I know why I used to drink it; it was to do with consistency. Well, there was an element of price in there as well, but let’s stick with consistency for now.
When you start drinking wine, consistency is one of the most important things; you want to know what you are going to get, without having to memorise a whole load of names, and varieties, and vintages. Only after a while was I able to move onwards and upwards, by filling my head with wine info as if I was cramming for some kind of exam. In fourteen hundred and ninety two, Columbus sailed the ocean blue; in nineteen hundred and eighty four, the Bordeaux vintage was piss poor…
Nowadays, I try to avert my gaze from the branded wines which crowd my supermarket’s shelves. It’s a little like trying not to look at something you know you really shouldn’t, like someone’s wardrobe malfunction, or television property programmes. But this time my eye was caught, by a new label (above) on the serried bottles of Banrock Station.
And you know what it’s like; whether you’re pushing a trolley, or driving your car up to a pedestrian crossing. Once your eye is caught, you just have to stop.
Back in the days when I did buy Banrock Station, it had a diamond-shaped label, a generically modern kind of design for a generically modern kind of wine. It even had a touch of gilt, which made me feel I was getting a little bit of class for my four quid or so:
Essentially, it kept quiet, perhaps not the best way to attract sales, but displaying a modesty which echoed the status of the wine and, frankly, sat comfortably on an equally modest table.
But look what has changed. Perhaps in an attempt to reflect their environmental, “good earth” credentials, they are attempting a rustic, craft kind of vibe. The paper is coarse and matt. The colour is earthy. And the printing is broken and flecked, as if attempting to suggest that the label has been crudely, artisanally stamped from a linocut or woodblock or something.
Now, there is a craft beer, The Kernel, whose label looks like crudely stamped brown paper. Once, it actually was crudely stamped brown paper; unable to afford properly printed labels, the brewer ordered a basic ink stamp, and handstamped the brown paper labels himself; the thick brown paper then stopped the bottles clanking together when he put them into boxes. Now, the production has hugely increased, and the labels are properly printed – but they still look like handstamped brown paper.
I’m also reminded of the live album Fillmore East, June 1971 by Frank Zappa and the Mothers of Invention, an official live recording which was printed to look like an illegal bootleg, with all of the authenticity such an album embodied.

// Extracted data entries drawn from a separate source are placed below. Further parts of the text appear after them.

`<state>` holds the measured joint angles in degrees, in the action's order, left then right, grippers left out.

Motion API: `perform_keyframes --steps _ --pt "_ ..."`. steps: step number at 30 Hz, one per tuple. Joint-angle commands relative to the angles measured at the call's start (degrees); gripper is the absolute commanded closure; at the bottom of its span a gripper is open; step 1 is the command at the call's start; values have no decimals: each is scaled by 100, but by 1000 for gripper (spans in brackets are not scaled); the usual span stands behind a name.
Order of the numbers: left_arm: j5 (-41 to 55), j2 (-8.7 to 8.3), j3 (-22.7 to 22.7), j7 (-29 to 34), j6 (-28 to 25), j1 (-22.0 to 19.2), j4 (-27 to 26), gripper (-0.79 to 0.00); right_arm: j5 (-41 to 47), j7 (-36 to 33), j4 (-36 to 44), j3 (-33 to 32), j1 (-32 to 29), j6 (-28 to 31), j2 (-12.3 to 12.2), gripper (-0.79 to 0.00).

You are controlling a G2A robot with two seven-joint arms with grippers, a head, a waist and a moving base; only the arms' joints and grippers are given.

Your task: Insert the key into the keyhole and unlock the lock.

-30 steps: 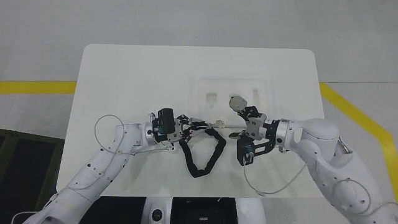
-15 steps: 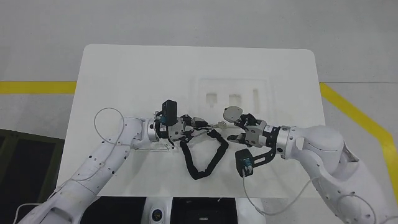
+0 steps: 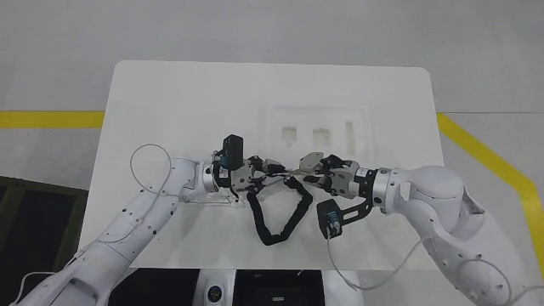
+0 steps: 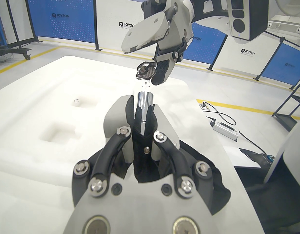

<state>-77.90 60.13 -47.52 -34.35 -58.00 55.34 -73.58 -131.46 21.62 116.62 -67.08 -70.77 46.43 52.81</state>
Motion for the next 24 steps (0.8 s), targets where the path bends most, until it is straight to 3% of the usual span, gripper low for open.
perform_keyframes --steps 1,3,4,5,14,24 --pt "-28 -7 12 -10 0 -6 -8 0 18 -33 -28 44 50 62 3 -286" --pt "-48 -12 18 -29 0 -7 -12 0 55 -63 -61 84 102 117 7 -212" --pt "-54 -13 21 -37 0 -7 -13 0 75 -78 -74 104 126 148 9 -68" --pt "-61 -14 23 -43 0 -8 -15 0 111 -80 -88 122 149 183 11 0" --pt "-479 -26 -48 -235 280 48 -217 0 440 -210 -166 241 283 453 27 0" --pt "-1191 -163 -373 -368 1046 491 -790 0 2224 -1055 -398 81 239 832 137 0"
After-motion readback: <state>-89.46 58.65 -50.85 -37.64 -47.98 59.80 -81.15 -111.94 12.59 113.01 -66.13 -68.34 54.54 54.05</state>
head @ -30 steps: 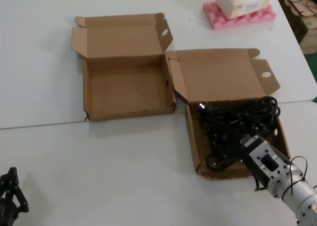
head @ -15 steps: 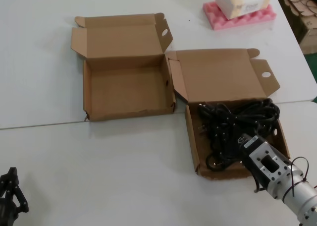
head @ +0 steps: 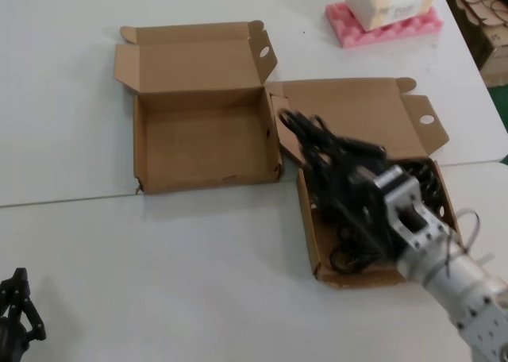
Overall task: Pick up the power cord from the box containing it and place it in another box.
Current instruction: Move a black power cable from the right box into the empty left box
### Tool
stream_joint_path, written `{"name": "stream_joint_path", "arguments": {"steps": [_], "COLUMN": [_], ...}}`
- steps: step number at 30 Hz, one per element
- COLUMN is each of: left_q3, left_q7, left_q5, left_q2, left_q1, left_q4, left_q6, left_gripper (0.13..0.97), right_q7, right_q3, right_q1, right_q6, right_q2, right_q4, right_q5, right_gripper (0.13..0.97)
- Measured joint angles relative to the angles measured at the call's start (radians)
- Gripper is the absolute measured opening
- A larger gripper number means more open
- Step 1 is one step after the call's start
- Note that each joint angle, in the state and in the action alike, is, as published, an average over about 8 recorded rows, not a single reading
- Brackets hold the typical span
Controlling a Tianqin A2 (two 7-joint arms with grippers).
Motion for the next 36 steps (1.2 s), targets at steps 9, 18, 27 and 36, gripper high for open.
{"name": "stream_joint_path", "arguments": {"steps": [9,18,27,36], "left_q3": [0.000,0.000,0.000,0.000], "left_q7": [0.000,0.000,0.000,0.000], "left_q5": [0.000,0.000,0.000,0.000], "left_q2": [0.000,0.000,0.000,0.000], "left_q1": [0.000,0.000,0.000,0.000], "left_q4": [0.000,0.000,0.000,0.000], "left_q6": [0.000,0.000,0.000,0.000], "left_gripper": [0.163,0.163,0.163,0.163], "right_q7": [0.000,0.000,0.000,0.000], "right_q3": [-0.019,-0.277,-0.411,-0.430], "right_q1": [0.156,0.432,0.584,0.621], "right_q6": [-0.108,-0.117,-0.108,-0.095], "right_q2": [-0.168,-0.368,-0.574,-0.648], "right_q4": [-0.058,-0.448,-0.847,-0.989], "right_q5": [-0.075,-0.149,-0.236,-0.270], "right_gripper": [0.197,0.196,0.195,0.195]}}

Because in reality, Banrock Station arrives in industrial bulk. A back label (similarly framed in crude, broken lines) tells us that the bottle has been “filled” at “BS11 9FG”. This is the somewhat non-artisanal plant in Avonmouth, Bristol, where bulk-shipped wines arrive from Australia, and whose state-of-the-art bottling lines fill some 400 bottles a minute. Something tells me that this ruthlessly industrial process does not wait for someone to print each label individually from a carved potato.
There’s something here echoing the whole hipster authenticity thing. That uncomfortable conjunction of the appearance of craft with the world of modernity. These chaps who look like Canadian loggers, complete with plaid shirt, outback beard, stylishly weathered jeans and clumpy, half-laced boots. Oh, and a MacBook Air.
No-one, least of all a label designer, is going to make me think of Banrock Station as a small-batch, artisanal product. It never even was (unlike that craft beer). In fact it underlines its global reach by declaring on its label that it “contains sulphites, egg, milk” in no less than 19 languages. (Grapes don’t get a mention.)
And surely, the variations in taste and quality which occur from year to year in genuinely rustic wines would be anathema to a global, mass-market brand? Consistent wine for around a fiver, produced in huge quantity and delivered globally thanks to modern industrial processes. What’s to be embarrassed about?
But then, why do guys who code apps want to look like sharecroppers?